EU hält Defizit-Klage weiterhin für möglich

Die Europäische Kommission hält an der Möglichkeit fest, den Ministerrat wegen dessen Verhaltens in den Defizitverfahren gegen Deutschland und Frankreich vor dem Europäischen Gerichtshof (EuGH) zu verklagen. Zuvor hatte die Bundesregierung eine Klage für unwahrscheinlich erklärt.

HB BRÜSSEL. „Es ist noch keine Entscheidung gefallen. Die Gerichtsklage bleibt eine Option“, betonte der Sprecher von EU-Finanzkommissar Pedro Solbes am Freitag.

Er widersprach damit Aussagen von Bundesfinanzminister Hans Eichel, der am Rande des EU-Gipfels in Brüssel gesagt hatte, die Brüsseler Behörde plane nicht länger einen Gang nach Luxemburg. „Die Kommission hat Abstand von einer Klage genommen“, erklärte Eichel bei seinem Eintreffen. In diplomatischen Kreisen hieß es später, der Minister habe entsprechende Signale aus der Kommission erhalten.
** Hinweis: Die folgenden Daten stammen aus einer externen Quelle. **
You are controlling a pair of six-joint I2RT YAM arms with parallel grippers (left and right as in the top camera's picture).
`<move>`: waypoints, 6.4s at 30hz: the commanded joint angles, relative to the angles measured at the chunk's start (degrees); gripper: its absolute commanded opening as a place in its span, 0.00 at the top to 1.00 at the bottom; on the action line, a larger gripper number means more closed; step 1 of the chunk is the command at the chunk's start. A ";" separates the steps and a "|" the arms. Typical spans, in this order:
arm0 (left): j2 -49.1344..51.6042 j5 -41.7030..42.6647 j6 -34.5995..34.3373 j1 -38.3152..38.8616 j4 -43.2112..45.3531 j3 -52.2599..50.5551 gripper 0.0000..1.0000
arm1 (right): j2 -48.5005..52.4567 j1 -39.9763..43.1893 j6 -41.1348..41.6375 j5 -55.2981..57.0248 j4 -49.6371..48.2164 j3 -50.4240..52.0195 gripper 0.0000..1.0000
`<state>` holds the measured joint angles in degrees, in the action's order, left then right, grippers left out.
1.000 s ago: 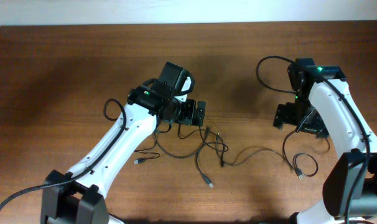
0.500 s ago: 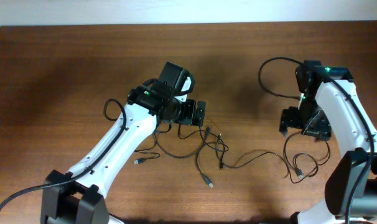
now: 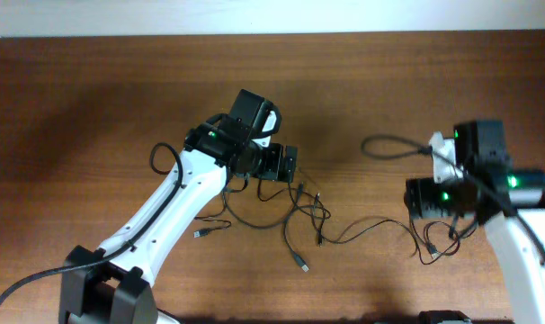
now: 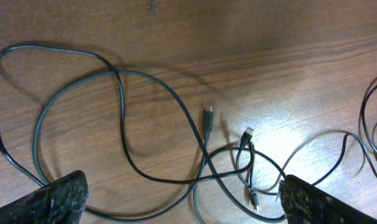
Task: Untangle cables
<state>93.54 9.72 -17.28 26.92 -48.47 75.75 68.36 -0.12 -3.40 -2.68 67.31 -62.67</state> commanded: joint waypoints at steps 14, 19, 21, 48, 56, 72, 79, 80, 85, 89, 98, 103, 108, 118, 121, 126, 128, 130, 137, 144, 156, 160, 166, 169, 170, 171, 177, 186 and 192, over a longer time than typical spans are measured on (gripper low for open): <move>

Der Sprecher von Solbes ergänzte, die Kommission warte weiterhin auf die Haltung des juristischen Dienstes, ehe sie eine Entscheidung treffen werde. Wann dies der Fall sein könnte, ließ er offen. Solbes sieht in der Art und Weise, wie der EU-Ministerrat seine Empfehlungen zur Feststellung der übermäßigen Defizite in Deutschland und Frankreich und die Ausweitung der Verfahren abgeblockt hat, einen möglichen Verstoß gegen EU-Recht. Allerdings hatte er sich unlängst selbst skeptisch zu einer EuGH-Klage geäußert. Die Bundesregierung räumt einer Klage keine Erfolgschancen ein.